*** Material provided ***

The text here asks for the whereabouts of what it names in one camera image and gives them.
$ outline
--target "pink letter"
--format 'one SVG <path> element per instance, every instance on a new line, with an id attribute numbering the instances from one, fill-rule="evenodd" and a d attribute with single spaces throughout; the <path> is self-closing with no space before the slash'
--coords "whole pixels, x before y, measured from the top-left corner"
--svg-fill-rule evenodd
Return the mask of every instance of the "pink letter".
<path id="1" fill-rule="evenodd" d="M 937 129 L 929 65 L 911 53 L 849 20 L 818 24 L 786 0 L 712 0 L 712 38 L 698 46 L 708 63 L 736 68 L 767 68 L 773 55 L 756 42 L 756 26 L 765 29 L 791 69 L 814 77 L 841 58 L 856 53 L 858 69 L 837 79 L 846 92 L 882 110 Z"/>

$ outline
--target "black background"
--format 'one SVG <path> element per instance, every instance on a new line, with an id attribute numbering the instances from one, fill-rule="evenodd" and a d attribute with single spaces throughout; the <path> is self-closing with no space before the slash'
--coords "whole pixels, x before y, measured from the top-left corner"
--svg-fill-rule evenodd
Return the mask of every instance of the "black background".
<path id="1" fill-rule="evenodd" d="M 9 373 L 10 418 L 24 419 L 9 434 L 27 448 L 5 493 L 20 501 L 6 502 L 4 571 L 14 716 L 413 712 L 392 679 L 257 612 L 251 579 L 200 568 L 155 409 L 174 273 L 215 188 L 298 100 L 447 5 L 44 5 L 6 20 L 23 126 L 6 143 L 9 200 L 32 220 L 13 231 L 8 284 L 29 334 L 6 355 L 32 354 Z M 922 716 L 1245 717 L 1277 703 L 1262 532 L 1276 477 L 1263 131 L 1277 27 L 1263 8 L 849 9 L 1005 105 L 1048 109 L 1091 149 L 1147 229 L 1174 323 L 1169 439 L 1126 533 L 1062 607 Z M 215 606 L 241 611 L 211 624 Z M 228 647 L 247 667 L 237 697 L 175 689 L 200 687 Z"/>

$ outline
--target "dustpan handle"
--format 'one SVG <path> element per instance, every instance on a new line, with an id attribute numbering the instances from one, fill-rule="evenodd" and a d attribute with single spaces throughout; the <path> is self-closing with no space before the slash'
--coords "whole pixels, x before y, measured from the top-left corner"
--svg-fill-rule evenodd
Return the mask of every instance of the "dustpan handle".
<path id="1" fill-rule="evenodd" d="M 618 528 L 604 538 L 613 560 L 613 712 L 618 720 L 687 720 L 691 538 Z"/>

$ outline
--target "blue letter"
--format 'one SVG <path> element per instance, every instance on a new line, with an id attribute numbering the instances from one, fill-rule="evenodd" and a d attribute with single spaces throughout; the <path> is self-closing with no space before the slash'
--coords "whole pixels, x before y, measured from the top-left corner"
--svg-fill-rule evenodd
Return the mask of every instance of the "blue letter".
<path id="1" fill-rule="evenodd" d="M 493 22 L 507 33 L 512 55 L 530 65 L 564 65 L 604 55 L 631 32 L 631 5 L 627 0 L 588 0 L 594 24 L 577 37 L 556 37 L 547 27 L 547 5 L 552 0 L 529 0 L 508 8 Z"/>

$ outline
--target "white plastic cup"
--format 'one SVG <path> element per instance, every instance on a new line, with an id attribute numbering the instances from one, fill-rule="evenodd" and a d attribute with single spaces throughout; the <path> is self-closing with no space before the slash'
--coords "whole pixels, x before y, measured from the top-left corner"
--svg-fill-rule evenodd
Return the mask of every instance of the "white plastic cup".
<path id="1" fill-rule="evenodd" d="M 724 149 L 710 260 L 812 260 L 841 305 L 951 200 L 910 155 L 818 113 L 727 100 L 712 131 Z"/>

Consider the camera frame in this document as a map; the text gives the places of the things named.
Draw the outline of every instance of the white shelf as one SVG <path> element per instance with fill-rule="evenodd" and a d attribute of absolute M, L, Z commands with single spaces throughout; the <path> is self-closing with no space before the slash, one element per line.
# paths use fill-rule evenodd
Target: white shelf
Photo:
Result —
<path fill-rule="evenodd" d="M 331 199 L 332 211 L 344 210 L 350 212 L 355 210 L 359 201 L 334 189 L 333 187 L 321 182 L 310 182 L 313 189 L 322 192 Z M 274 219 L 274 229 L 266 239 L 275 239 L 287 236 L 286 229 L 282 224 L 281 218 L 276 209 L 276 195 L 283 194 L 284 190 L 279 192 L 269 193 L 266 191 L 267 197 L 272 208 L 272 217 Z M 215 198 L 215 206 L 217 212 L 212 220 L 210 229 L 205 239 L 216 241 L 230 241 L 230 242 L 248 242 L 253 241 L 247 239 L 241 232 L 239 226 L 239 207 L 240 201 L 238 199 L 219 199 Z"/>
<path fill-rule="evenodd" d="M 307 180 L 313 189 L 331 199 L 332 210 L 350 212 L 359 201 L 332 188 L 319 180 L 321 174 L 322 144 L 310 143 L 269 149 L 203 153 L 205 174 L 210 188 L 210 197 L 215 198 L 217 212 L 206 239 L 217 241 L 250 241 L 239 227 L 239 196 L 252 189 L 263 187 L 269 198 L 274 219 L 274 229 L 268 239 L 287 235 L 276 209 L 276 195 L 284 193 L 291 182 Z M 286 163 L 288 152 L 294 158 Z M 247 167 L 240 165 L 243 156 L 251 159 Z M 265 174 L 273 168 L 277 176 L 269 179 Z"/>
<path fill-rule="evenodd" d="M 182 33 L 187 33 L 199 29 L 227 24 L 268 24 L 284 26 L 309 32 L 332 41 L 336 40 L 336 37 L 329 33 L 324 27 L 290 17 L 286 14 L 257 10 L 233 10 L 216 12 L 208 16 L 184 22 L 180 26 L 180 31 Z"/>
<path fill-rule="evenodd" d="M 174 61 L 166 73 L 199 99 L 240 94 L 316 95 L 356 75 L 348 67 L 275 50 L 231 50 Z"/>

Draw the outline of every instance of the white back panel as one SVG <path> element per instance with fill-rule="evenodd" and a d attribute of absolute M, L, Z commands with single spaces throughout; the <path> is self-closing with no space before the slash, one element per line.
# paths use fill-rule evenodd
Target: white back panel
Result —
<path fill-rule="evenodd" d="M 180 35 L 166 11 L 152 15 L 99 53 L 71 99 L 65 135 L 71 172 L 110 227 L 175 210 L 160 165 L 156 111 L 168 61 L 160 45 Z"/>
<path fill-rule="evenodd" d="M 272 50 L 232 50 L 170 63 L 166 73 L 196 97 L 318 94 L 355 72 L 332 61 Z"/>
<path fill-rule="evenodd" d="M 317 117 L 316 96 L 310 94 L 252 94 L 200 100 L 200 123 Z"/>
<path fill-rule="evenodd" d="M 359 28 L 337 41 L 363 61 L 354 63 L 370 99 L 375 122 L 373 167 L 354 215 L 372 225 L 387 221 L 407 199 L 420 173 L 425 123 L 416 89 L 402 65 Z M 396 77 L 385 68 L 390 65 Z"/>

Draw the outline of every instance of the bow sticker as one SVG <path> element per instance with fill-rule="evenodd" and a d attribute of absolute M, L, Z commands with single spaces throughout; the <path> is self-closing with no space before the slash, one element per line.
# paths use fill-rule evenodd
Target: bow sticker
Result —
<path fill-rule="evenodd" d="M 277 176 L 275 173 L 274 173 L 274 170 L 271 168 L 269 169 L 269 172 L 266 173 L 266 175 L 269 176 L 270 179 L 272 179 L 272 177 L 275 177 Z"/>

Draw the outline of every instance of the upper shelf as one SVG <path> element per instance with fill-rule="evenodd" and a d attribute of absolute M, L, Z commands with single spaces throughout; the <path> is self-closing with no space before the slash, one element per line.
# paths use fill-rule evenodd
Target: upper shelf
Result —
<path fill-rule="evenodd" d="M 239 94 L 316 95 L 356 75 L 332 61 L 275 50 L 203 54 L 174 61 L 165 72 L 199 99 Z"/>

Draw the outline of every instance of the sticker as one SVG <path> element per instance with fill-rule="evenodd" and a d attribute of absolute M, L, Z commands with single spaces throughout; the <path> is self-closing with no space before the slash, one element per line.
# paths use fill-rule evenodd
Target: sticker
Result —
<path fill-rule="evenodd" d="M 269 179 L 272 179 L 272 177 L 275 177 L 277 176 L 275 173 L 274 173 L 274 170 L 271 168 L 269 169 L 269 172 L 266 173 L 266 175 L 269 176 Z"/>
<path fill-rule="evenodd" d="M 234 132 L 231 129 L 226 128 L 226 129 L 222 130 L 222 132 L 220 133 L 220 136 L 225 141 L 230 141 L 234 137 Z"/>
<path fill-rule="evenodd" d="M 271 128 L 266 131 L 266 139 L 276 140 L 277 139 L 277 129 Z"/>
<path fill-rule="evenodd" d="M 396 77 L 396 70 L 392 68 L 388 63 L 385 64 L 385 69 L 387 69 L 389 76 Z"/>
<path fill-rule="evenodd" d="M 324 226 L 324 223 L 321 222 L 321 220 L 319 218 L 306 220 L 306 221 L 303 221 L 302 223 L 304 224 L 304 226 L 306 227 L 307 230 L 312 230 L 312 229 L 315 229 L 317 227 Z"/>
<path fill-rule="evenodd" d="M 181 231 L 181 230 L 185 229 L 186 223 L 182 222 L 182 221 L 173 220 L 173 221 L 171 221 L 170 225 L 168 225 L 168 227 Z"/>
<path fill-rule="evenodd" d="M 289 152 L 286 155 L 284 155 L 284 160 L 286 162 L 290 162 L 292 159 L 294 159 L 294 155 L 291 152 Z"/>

***
*** Material provided ***

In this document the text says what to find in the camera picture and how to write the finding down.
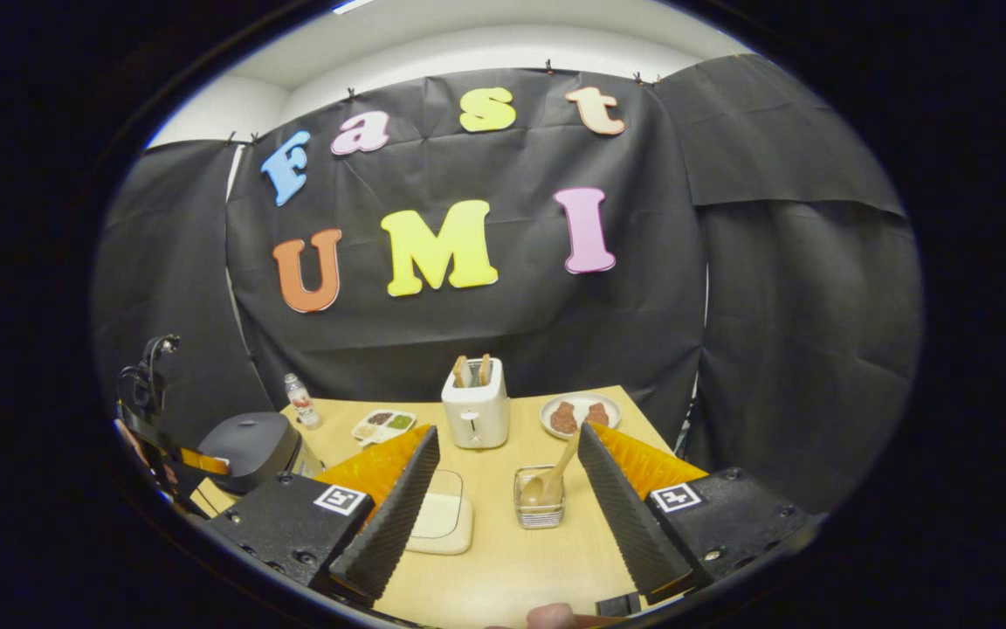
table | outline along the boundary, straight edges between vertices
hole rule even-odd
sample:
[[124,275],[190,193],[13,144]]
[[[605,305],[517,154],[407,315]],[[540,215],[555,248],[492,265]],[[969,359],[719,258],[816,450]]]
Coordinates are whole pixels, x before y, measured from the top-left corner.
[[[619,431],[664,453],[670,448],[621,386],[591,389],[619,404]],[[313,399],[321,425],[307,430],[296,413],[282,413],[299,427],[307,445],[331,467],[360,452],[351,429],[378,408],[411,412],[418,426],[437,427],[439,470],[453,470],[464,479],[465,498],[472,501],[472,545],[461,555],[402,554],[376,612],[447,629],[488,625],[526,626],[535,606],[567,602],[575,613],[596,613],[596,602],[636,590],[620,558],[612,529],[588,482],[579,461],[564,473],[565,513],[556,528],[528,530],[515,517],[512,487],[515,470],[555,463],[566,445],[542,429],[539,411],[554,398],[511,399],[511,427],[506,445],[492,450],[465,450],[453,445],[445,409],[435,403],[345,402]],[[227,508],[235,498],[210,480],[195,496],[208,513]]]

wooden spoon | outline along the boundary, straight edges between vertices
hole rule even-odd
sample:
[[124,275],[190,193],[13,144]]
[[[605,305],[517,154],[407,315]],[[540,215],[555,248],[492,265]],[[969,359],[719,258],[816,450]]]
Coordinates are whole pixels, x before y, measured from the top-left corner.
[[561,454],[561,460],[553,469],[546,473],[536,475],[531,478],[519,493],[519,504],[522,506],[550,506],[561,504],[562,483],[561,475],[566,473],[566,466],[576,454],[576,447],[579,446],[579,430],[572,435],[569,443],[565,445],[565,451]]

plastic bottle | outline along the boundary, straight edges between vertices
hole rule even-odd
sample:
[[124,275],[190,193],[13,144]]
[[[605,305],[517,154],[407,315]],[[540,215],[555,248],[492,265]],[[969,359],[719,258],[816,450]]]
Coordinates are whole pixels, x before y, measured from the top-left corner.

***
*** Material provided ***

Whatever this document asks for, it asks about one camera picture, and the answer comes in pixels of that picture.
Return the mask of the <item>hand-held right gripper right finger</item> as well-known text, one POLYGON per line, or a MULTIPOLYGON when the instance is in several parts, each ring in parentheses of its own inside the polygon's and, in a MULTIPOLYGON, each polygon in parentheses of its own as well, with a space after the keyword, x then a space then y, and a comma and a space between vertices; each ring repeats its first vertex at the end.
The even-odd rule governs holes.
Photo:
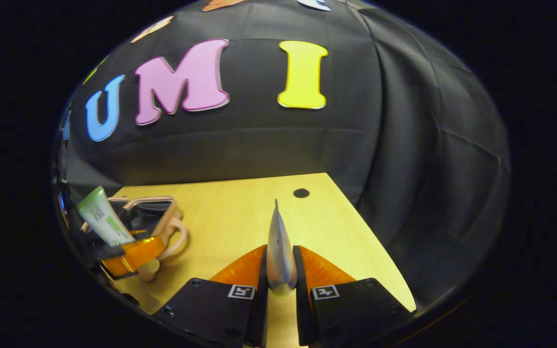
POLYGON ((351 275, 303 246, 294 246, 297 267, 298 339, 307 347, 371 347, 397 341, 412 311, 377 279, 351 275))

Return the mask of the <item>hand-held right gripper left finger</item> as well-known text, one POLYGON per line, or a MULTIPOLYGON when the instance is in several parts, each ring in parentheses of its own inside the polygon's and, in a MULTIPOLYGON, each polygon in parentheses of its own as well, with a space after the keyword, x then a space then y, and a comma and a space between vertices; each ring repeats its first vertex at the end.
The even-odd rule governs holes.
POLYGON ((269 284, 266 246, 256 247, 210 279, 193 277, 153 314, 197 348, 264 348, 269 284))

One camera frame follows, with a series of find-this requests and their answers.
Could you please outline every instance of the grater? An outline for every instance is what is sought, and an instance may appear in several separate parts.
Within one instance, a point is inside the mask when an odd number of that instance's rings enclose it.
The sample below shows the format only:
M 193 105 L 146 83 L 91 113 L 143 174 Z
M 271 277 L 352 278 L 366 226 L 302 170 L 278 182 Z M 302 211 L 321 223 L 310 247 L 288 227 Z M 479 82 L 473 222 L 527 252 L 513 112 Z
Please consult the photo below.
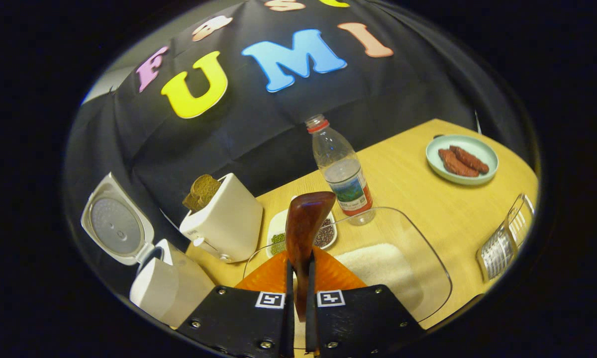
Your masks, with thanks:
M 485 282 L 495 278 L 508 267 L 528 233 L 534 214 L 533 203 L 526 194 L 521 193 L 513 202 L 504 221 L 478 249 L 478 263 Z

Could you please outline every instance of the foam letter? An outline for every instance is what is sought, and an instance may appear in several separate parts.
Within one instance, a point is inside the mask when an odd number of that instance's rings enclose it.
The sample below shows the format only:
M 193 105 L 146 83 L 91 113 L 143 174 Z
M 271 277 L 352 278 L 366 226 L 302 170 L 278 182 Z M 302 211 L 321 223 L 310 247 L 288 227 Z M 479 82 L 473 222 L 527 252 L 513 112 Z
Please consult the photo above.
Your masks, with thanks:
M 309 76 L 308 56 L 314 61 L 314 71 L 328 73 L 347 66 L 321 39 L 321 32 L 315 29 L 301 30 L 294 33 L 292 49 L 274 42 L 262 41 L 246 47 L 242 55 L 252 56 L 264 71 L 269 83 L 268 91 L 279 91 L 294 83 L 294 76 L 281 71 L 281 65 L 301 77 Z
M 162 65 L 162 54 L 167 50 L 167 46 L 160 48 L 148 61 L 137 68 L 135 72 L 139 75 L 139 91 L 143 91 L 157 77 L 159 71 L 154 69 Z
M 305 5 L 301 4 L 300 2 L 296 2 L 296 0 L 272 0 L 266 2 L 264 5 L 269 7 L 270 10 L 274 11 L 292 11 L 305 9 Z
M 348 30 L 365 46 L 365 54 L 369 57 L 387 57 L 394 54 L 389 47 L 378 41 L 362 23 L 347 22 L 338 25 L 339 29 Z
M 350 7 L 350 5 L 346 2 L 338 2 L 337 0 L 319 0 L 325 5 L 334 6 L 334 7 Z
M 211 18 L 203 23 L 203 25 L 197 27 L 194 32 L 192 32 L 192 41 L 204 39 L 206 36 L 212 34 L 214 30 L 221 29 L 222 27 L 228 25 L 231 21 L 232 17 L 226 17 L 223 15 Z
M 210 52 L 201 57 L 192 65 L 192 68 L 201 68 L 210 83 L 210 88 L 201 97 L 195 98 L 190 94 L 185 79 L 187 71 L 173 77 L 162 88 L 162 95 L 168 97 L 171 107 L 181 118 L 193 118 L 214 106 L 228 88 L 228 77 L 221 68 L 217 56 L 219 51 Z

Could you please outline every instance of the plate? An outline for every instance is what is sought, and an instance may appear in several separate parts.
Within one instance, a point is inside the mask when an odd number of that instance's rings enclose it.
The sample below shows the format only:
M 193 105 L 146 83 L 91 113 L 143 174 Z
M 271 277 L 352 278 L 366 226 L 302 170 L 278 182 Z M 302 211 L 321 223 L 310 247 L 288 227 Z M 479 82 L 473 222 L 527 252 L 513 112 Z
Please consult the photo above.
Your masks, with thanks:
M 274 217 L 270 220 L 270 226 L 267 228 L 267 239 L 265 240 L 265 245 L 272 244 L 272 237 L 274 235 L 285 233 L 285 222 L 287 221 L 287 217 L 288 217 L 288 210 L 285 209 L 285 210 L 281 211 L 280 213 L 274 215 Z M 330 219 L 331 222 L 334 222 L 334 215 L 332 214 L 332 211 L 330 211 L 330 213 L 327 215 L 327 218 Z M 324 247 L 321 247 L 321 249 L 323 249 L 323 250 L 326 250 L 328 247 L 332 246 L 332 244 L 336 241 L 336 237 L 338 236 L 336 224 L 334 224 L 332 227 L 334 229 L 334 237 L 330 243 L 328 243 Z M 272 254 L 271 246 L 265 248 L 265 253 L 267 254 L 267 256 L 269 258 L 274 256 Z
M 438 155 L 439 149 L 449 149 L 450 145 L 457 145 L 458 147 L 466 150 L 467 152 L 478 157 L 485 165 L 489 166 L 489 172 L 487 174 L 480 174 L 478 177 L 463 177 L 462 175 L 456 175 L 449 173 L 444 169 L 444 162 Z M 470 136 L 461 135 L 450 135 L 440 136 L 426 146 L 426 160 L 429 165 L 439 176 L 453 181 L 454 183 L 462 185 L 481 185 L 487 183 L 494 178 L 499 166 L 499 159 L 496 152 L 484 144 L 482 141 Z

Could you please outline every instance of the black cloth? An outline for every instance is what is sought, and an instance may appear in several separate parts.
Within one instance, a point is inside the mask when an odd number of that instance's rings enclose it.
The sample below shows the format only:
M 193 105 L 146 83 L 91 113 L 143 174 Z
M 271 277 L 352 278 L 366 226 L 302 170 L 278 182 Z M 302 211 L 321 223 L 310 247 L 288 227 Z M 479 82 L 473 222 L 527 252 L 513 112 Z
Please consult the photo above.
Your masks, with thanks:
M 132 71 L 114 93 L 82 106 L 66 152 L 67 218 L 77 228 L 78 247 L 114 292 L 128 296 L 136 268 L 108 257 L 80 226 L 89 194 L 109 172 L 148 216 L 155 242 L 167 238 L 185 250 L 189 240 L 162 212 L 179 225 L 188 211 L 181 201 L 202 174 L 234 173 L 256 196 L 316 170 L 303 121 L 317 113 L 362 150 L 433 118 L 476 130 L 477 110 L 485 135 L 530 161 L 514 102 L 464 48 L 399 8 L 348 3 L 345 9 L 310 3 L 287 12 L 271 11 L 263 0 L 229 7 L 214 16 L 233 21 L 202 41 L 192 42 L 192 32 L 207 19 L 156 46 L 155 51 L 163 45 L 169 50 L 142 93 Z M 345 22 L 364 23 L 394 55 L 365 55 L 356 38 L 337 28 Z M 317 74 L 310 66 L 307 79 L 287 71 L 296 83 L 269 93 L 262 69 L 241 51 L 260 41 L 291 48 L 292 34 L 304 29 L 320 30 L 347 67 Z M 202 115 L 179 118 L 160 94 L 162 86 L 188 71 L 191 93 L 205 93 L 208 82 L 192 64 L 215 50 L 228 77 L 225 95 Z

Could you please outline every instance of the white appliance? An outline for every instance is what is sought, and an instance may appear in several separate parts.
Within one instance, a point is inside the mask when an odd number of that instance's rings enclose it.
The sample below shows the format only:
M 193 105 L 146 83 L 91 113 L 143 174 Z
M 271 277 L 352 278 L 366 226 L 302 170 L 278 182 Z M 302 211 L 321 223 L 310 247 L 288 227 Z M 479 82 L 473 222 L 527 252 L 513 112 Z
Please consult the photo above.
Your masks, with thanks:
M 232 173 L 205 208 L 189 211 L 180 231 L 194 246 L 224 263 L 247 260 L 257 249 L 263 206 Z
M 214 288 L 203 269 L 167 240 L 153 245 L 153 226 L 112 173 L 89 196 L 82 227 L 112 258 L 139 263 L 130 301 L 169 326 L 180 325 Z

***

> **What the exercise asks**: Only one stretch of the entries above is wanted: the lines from the one containing "Whatever this document" through the one containing "Return the mask of the <item>hand-held right gripper right". Please reproduce it exactly.

> **Solution to this problem**:
Whatever this document asks for, it asks about one camera picture, and the answer comes in pixels of that picture.
Return the mask of the <item>hand-held right gripper right finger</item> as well-known text, one POLYGON per line, or a MULTIPOLYGON when the instance is in several parts, each ring in parentheses of its own inside the polygon's and, in a MULTIPOLYGON, each polygon in parentheses of its own as well, with a space after the keyword, x then a space then y, and a comma and a space between vertices; each ring repeats its first vertex at the end.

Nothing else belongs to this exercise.